保団連関係者の一人は次のように述べている。「日歯が、次期改定に向け、現実的な主張内容に固めたり、歯科医師会サイドがかつての保険医協会や保団連が得意としていたことを、歯科医師会が機動的に取り組み始めました。逆に、保険医協会や保団連のほうが硬直化して動きが取れなくなっている感があるのは否めません」と吐露している。さらに過日は、某県保険医協会所属の歯科医師は、仄聞した話と断った上だが「北海道歯科医師会が集めた患者署名数16万名は、保団連にとっても意外なことで、衝撃的な数字だったようです。歯科医師会が柔軟な戦術・対応を取り始めているが、的確・迅速な対応を旨としていた保団連・保険医協会の戦術・戦略が硬直化している傾向があるのは否定できません。この署名問題とは別件ですが、永田町への陳情活動も10年、20年前と全く変わりありません。陳情の効果の検証はなく、それは二の次で、陳情をしたことで満足していることはあります」と自らの経験から複雑な思いを示していた。

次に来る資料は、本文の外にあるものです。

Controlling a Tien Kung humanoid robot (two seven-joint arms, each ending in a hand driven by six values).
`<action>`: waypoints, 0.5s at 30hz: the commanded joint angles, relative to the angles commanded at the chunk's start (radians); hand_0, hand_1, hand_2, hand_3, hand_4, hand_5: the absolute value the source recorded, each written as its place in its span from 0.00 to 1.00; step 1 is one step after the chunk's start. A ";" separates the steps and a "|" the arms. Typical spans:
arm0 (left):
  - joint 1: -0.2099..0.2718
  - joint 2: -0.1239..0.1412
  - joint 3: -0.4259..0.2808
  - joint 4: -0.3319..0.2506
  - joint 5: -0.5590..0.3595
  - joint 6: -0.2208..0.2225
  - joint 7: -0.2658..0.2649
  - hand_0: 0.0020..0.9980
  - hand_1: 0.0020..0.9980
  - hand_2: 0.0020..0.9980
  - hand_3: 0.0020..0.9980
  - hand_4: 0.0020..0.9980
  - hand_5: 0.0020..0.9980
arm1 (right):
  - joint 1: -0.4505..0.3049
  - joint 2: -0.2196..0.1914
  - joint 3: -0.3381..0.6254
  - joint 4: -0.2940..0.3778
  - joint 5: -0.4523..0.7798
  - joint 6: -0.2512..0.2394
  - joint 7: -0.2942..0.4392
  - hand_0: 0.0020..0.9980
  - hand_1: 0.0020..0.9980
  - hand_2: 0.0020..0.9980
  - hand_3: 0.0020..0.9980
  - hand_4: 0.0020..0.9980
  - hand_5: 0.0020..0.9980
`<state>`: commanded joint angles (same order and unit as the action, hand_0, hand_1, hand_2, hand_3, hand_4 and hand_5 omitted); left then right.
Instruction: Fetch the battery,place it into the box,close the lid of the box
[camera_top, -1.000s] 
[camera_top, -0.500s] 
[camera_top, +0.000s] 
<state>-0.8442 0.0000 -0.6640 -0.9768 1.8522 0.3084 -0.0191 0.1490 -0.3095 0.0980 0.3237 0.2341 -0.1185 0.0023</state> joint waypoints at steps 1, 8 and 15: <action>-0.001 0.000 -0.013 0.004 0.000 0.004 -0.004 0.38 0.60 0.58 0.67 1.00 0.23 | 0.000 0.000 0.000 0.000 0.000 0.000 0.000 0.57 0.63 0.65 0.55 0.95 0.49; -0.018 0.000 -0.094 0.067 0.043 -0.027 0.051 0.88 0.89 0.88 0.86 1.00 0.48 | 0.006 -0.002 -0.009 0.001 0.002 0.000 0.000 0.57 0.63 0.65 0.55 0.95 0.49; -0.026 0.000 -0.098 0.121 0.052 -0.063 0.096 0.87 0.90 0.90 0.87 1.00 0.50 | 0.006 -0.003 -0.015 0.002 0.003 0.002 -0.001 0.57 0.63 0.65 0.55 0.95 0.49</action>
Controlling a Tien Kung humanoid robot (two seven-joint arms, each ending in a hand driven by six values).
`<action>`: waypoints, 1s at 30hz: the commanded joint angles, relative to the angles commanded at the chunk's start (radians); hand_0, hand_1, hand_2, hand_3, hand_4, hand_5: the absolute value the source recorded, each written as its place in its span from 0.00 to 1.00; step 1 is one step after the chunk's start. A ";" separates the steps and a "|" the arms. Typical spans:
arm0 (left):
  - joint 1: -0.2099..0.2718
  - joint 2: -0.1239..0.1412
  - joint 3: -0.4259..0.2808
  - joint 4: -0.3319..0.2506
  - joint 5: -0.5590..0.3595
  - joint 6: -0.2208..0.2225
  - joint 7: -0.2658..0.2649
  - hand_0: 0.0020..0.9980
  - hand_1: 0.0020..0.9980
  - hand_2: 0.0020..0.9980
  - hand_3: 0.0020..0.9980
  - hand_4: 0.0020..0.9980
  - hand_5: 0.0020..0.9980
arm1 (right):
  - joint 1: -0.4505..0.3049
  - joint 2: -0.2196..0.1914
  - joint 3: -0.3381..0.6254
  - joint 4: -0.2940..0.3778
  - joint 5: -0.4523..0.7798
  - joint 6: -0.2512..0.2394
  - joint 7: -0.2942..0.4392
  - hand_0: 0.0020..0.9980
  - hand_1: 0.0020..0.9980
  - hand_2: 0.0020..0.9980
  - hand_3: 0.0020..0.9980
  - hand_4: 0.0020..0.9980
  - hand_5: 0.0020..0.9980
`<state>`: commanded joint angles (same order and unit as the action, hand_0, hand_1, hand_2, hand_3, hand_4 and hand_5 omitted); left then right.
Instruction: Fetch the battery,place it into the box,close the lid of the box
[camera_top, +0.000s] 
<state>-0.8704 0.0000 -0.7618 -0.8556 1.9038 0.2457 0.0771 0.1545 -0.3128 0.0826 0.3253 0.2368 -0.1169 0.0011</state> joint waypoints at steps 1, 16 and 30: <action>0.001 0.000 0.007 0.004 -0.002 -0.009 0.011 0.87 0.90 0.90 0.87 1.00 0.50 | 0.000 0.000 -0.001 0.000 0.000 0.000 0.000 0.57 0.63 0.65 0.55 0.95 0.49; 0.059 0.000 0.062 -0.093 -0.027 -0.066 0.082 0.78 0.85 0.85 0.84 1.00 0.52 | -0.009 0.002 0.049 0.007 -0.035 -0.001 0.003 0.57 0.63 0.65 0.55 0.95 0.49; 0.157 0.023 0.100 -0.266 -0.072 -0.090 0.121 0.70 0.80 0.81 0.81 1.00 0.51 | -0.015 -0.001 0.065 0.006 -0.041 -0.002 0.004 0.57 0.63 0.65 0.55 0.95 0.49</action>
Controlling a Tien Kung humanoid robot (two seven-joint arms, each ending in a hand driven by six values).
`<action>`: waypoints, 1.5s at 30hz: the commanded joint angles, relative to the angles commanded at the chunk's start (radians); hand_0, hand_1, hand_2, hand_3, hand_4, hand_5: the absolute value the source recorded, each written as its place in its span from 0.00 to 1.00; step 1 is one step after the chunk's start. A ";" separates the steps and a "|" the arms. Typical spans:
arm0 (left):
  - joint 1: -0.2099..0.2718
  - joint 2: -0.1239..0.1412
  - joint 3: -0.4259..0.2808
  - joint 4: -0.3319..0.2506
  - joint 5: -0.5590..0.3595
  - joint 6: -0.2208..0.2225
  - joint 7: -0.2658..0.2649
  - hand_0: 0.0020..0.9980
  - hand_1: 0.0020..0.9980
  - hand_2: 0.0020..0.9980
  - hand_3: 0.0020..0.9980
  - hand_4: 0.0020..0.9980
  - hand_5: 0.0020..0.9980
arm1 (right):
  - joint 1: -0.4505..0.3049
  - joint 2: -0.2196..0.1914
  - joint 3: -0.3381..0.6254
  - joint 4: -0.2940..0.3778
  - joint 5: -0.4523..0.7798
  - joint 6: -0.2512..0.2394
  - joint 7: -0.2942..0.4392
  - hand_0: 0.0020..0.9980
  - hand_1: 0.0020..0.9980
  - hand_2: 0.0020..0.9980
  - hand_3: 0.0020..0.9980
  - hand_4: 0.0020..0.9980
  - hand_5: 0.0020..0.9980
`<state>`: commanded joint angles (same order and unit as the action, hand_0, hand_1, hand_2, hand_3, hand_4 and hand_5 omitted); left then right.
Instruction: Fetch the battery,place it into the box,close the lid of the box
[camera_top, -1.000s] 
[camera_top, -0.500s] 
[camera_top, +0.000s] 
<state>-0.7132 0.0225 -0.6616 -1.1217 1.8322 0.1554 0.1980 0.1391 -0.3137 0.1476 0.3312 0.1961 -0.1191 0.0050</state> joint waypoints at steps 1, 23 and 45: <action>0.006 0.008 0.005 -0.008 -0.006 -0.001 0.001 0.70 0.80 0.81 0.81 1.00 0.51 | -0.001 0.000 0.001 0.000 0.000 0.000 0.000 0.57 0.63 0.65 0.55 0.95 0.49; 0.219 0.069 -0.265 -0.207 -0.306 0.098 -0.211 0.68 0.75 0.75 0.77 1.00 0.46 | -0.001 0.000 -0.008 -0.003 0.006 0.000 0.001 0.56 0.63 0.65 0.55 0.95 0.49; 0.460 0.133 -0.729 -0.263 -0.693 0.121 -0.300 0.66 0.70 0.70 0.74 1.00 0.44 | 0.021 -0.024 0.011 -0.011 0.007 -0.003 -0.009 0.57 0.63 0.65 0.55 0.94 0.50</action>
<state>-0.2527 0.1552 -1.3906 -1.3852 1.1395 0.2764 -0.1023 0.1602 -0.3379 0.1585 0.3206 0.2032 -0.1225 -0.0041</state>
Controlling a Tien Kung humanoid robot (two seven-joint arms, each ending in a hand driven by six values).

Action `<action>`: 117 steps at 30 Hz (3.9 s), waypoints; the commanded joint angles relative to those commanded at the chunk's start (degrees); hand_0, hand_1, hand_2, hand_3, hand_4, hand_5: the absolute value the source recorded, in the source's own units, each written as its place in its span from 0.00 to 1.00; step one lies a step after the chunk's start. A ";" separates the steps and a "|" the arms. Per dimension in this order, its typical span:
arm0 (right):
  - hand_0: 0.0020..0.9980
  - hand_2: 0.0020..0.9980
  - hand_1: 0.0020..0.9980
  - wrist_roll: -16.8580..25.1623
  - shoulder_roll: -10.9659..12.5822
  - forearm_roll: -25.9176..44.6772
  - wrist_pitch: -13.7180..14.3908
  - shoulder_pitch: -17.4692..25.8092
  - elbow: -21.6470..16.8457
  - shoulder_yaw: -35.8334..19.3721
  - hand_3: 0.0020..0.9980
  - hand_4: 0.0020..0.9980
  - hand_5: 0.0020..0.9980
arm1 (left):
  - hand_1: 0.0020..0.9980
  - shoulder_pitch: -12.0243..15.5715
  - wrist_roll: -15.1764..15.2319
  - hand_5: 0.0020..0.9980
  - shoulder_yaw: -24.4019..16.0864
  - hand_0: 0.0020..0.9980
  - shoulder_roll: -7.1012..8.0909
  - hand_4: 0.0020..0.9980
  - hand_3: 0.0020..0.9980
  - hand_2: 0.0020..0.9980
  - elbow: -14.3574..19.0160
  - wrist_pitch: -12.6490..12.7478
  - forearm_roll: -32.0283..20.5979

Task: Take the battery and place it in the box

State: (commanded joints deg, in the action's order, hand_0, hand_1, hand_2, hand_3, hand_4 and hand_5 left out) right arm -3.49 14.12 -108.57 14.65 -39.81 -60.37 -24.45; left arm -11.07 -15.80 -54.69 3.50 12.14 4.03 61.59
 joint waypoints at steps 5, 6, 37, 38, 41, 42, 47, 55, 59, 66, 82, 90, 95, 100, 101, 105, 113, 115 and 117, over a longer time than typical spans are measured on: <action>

前出の金井・連盟評議員は、保団連・保険医協会が既に同様な活動をしているが、連携することはなかったのかとの問いに「署名活動をしていることは承知しています。それは、保団連・保険医協会なりの考えの下で活動されています。道歯としては、全力で多くの道民に、期間を区切って理解を得て署名していただける努力をしていくということで、連携は考えませんでした。とにかく"集中して署名を集める"という考えで行ったものです」と一部背景を説明していた。

今回、北海道歯科医師会の署名活動が、保団連・協会の従来の活動への影響を与えた状況の一部が関係者の話で明らかになったが、その問題とは別に、本来の課題に戻せば、「受診時定額負担」「保険治療の拡充」など道民のニーズに応えたものと理解されている。地域事情が個別にあるものの、歯科界に一石を投じたことは間違いない署名活動であり、日歯としてあるいは、全国都府県歯がどのように対応していくか注目される。